When testing with Ollama, I got my best results, partially because the small 7b parameter model probably blew up while evaluating my large retrieval codes!

Finally, KernelMind produced:

{
    "faithfulness": 0.6080,
    "answer_relevancy": 0.7697,
    "llm_context_precision_without_reference": 0.5962,
    "context_recall": 0.5357
}

Honestly, I was pretty happy with these results considering:

Most things, except the Synthesis using Sarvam AI, ran locally
the retrieval pipeline was graph-aware
the system reconstructed workflows instead of isolated chunks
the generation was grounded entirely in retrieved repository context

More importantly:
The generated answers read like grounded, non-hallucinated, work-flow answers, rather than generic RAG quality.

The login flow begins in login_access_token().
The route authenticates the user through crud.authenticate(),
then generates a JWT token using create_access_token(),
which downstream authenticated routes depend on through
FastAPI dependency injection.

That was the moment KernelMind genuinely started feeling like: a repository reasoning assistant instead of vector search over code.

The TUI Phase

And finally:
once the retrieval and generation pipeline stabilized, I wanted a proper interface for interacting with the system.

Could I have built a web app?

Probably.

Did I instead build a terminal UI because I use Linux and enjoy turning every side project into a cyberpunk terminal application?

Absolutely.

KernelMind now runs through a TUI built using:

textual
rich

The interface supports:

conversational repository querying
retrieval visualization
grounded answer display
live workflow exploration
repository loading
indexing feedback

And honestly, interacting with the system through the terminal felt surprisingly natural for this kind of project.

There is something extremely satisfying about asking How does authentication work?

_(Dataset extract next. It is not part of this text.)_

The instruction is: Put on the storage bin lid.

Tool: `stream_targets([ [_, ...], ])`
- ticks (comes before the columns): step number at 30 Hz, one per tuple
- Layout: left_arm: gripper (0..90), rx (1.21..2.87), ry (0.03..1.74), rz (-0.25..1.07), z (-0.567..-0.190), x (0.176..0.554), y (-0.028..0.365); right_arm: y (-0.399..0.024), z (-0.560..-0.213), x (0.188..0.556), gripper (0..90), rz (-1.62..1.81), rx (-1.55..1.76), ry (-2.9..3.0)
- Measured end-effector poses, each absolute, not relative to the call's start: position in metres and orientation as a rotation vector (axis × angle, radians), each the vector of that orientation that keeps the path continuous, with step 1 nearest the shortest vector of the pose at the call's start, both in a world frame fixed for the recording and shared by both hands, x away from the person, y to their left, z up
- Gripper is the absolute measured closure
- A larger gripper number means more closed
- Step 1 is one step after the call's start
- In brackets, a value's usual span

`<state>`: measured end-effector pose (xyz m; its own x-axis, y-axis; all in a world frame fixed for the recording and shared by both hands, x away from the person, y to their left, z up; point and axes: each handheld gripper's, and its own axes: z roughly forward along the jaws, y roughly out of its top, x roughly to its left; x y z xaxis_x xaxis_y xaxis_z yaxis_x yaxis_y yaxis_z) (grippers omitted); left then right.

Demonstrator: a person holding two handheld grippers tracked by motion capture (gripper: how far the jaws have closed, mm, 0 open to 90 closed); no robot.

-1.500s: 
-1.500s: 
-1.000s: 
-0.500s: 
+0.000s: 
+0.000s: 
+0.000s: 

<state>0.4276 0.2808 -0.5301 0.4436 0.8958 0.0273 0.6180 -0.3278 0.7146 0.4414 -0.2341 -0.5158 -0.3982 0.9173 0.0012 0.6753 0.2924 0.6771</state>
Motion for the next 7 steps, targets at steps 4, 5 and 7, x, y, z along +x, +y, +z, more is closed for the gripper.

and watching a graph-aware retrieval engine reconstruct repository workflows directly inside the terminal.

Final Thoughts

KernelMind started as:

Repository → Embeddings → Search

It eventually evolved into:

Query
↓
BM25 + Embedding Retrieval
↓
Hybrid Fusion
↓
Graph Expansion
↓
Graph-Aware Ranking
↓
Cross-Encoder Reranking
↓
Context Building
↓
Grounded Answer Generation
↓
Evaluation + RAGAS Benchmarking
↓
Conversational TUI Interface

But honestly, I had never really planned any of these steps. Almost every architectural layer emerged because the previous one failed in some interesting way. And that was probably the most fun part of the project - exploring, engineering my way around problems and learning some new stuff along the way!

GitHub Repository:

https://github.com/IdiotCoffee/kernel-mind

Top comments (1)

Tanvee Deshmukh • May 20

Love this write-up. Every single layer of this architecture was born because the previous layer failed in an interesting way that’s pure engineering.

Moving from raw vector search to an AST-aware, graph-expanded pipeline with strict RAGAS benchmarking is a massive leap. It’s the difference between a generic LLM wrapper and a genuine repository reasoning engine. Bonus points for building a cyberpunk TUI instead of a web app!